[Task goal]: Output the listing below in full, exactly as written.

[Source data]:

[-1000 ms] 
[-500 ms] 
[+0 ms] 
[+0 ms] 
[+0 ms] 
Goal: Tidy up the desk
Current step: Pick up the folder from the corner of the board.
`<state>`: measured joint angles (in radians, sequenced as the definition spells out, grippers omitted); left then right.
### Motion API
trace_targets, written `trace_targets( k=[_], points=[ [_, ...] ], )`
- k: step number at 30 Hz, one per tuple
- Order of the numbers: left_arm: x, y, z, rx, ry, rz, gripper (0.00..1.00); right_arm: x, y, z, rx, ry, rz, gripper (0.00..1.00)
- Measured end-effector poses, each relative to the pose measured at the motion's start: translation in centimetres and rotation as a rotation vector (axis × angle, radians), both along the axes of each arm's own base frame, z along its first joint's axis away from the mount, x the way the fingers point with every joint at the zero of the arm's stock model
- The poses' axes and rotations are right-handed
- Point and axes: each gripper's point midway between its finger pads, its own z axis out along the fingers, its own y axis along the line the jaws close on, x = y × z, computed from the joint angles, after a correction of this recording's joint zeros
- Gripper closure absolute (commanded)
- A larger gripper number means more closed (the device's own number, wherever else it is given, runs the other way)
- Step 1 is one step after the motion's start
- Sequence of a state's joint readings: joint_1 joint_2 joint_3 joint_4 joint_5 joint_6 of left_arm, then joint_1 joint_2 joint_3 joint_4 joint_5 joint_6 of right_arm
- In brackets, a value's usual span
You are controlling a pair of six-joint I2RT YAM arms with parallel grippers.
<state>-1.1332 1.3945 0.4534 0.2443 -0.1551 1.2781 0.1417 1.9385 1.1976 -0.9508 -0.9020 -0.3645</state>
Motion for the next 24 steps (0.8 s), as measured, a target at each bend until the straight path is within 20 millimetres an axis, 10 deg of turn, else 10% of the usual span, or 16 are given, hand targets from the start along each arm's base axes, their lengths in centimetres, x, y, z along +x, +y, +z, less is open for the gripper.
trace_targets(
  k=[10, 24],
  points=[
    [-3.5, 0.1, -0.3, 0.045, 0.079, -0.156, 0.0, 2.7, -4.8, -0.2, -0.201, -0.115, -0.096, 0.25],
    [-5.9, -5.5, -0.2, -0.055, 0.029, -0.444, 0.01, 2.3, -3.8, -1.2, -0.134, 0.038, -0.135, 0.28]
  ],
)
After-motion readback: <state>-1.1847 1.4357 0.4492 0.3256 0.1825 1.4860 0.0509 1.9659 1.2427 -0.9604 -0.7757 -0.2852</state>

[Task answer]:
[-1000 ms] 
[-500 ms] 
[+0 ms] 
[+0 ms] 
[+0 ms] 
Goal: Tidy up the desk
Current step: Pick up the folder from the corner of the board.
`<state>`: measured joint angles (in radians, sequenced as the definition spells out, grippers omitted); left then right.
### Motion API
trace_targets, written `trace_targets( k=[_], points=[ [_, ...] ], )`
- k: step number at 30 Hz, one per tuple
- Order of the numbers: left_arm: x, y, z, rx, ry, rz, gripper (0.00..1.00); right_arm: x, y, z, rx, ry, rz, gripper (0.00..1.00)
- Measured end-effector poses, each relative to the pose measured at the motion's start: translation in centimetres and rotation as a rotation vector (axis × angle, radians), both along the axes of each arm's own base frame, z along its first joint's axis away from the mount, x the way the fingers point with every joint at the zero of the arm's stock model
- The poses' axes and rotations are right-handed
- Point and axes: each gripper's point midway between its finger pads, its own z axis out along the fingers, its own y axis along the line the jaws close on, x = y × z, computed from the joint angles, after a correction of this recording's joint zeros
- Gripper closure absolute (commanded)
- A larger gripper number means more closed (the device's own number, wherever else it is given, runs the other way)
- Step 1 is one step after the motion's start
- Sequence of a state's joint readings: joint_1 joint_2 joint_3 joint_4 joint_5 joint_6 of left_arm, then joint_1 joint_2 joint_3 joint_4 joint_5 joint_6 of right_arm
- In brackets, a value's usual span
You are controlling a pair of six-joint I2RT YAM arms with parallel grippers.
<state>-1.1332 1.3945 0.4534 0.2443 -0.1551 1.2781 0.1417 1.9385 1.1976 -0.9508 -0.9020 -0.3645</state>
Motion for the next 24 steps (0.8 s), as measured, a target at each bend until the straight path is within 20 millimetres an axis, 10 deg of turn, else 10% of the usual span, or 16 are given, hand targets from the start along each arm's base axes, their lengths in centimetres, x, y, z along +x, +y, +z, less is open for the gripper.
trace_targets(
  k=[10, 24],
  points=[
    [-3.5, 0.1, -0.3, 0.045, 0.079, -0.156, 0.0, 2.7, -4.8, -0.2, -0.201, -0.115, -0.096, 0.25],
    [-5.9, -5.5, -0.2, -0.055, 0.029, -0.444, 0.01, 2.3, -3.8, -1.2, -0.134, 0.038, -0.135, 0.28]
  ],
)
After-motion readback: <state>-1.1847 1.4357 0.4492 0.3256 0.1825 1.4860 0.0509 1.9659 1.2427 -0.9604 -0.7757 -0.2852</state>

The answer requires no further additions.